# Dawn of War 2 Crash-Problem



## Toast mit Mett (19. November 2010)

Hey Leute,
habe mal wieder ein ärgerliches Problem und zwar: 
ich habe mir vorgestern Dawn of War 2 Gold gekauft und installiert. Nun habe ich das Game gestartet,die Kampagne und zack Crash.. auf dem Desktop wurde der Error-Report(ohne Fehlerdetails) geöffnet.
Das selbe Spiel im Multiplayer.
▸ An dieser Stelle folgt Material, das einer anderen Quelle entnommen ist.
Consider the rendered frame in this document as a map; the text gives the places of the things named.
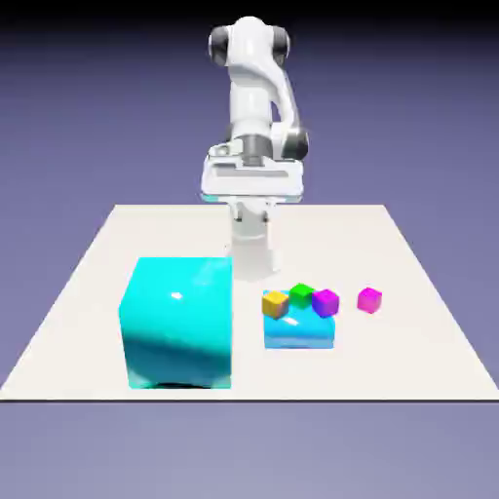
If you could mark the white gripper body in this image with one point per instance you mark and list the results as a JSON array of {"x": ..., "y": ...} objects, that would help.
[{"x": 251, "y": 183}]

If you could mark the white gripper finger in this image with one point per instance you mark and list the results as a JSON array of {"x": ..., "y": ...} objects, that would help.
[
  {"x": 238, "y": 212},
  {"x": 265, "y": 212}
]

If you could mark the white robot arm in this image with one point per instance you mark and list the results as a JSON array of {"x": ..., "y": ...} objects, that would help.
[{"x": 249, "y": 78}]

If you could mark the small green cube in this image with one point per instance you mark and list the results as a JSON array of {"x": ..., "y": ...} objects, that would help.
[{"x": 301, "y": 296}]

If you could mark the small yellow cube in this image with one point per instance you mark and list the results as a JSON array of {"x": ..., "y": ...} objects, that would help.
[{"x": 275, "y": 305}]

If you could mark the small purple cube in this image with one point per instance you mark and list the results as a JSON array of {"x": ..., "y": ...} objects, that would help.
[{"x": 325, "y": 303}]

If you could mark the small magenta cube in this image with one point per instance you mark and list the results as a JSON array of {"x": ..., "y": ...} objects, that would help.
[{"x": 369, "y": 300}]

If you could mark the large cyan box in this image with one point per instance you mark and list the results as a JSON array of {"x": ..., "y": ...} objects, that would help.
[{"x": 175, "y": 312}]

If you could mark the large blue box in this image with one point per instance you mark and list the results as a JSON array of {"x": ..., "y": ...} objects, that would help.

Der Crash entsteht immer kurz vor dem Spieleinstieg.
Ich registrierte mich schon im THQ-Forum, doch konnten die das Problem nicht lösen.

Mein Sys:
AMD Phenom X4 955 BE
Asus M4A78T-E
ATI Sapphire HD4890 Toxic
4GB OCZ DDR3 1066
Win 7 Ultimate 64bit

GraKa Treiber sind neu
Chipsatz Treiber sind neu
Deamon Tools wurde deinstalliert 
Temps sind alle Ok

Ich hoffe ihr könnt helfen


----------



## Vaylaga (25. November 2010)

hi...äh jetzt ma ne doofe frage ^^
hast du das spiel schon mal neu instaalliert? geht leider nicht aus deinem post hervor.
haste das spiele vielleicht auch mal geupdated ?

mfg


----------



## Painkiller (25. November 2010)

Dawn of War II läuft via Steam

Updates werden eigentlich automatisch geladen. 

Vllt. wurde eine Datei nicht richtig installiert?! Lass mal Steam die Dateien überprüfen.


----------